Records from a data collection
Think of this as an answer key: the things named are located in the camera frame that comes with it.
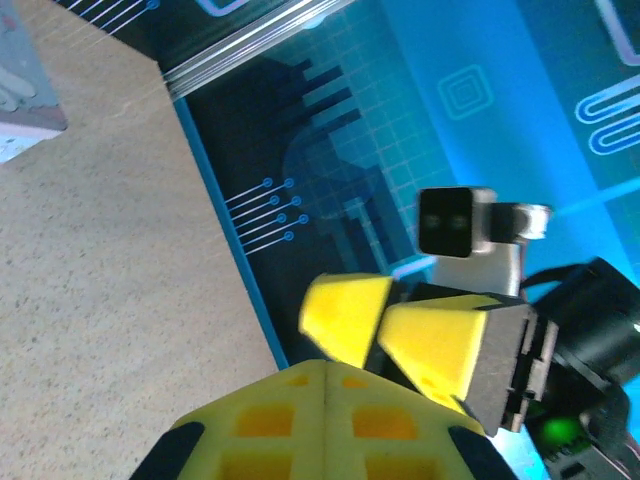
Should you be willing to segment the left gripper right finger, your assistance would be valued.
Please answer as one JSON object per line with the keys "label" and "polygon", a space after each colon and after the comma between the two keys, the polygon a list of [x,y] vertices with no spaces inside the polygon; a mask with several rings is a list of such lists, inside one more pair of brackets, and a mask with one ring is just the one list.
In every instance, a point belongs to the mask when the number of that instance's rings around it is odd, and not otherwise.
{"label": "left gripper right finger", "polygon": [[346,364],[326,364],[326,479],[514,479],[471,417]]}

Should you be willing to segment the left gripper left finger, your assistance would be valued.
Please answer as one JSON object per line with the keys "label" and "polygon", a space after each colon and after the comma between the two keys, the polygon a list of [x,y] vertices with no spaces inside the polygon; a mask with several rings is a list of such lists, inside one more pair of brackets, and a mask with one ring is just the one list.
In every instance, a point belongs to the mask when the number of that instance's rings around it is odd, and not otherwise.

Directions for this task :: Please write out all the data word for word, but keep every picture out.

Response area ::
Think of this as an answer key: the things named are located in the camera frame that comes with it.
Should you be willing to segment the left gripper right finger, your assistance would be valued.
Please answer as one JSON object per line with the keys "label" and "polygon", a space after each colon and after the comma between the two keys, the polygon a list of [x,y] vertices with no spaces inside the polygon; a mask with several rings is a list of such lists, inside one more pair of brackets, and a mask with one ring is just the one list.
In every instance, a point belongs to the mask when the number of that instance's rings around it is odd, and not otherwise.
{"label": "left gripper right finger", "polygon": [[346,364],[326,364],[326,479],[514,479],[471,417]]}

Should you be willing to segment the left gripper left finger, your assistance would be valued.
Please answer as one JSON object per line with the keys "label" and "polygon", a space after each colon and after the comma between the two keys, the polygon a list of [x,y] vertices with no spaces inside the polygon; a mask with several rings is a list of such lists, inside one more pair of brackets, and a mask with one ring is just the one list.
In every instance, a point belongs to the mask when the number of that instance's rings around it is odd, and not otherwise.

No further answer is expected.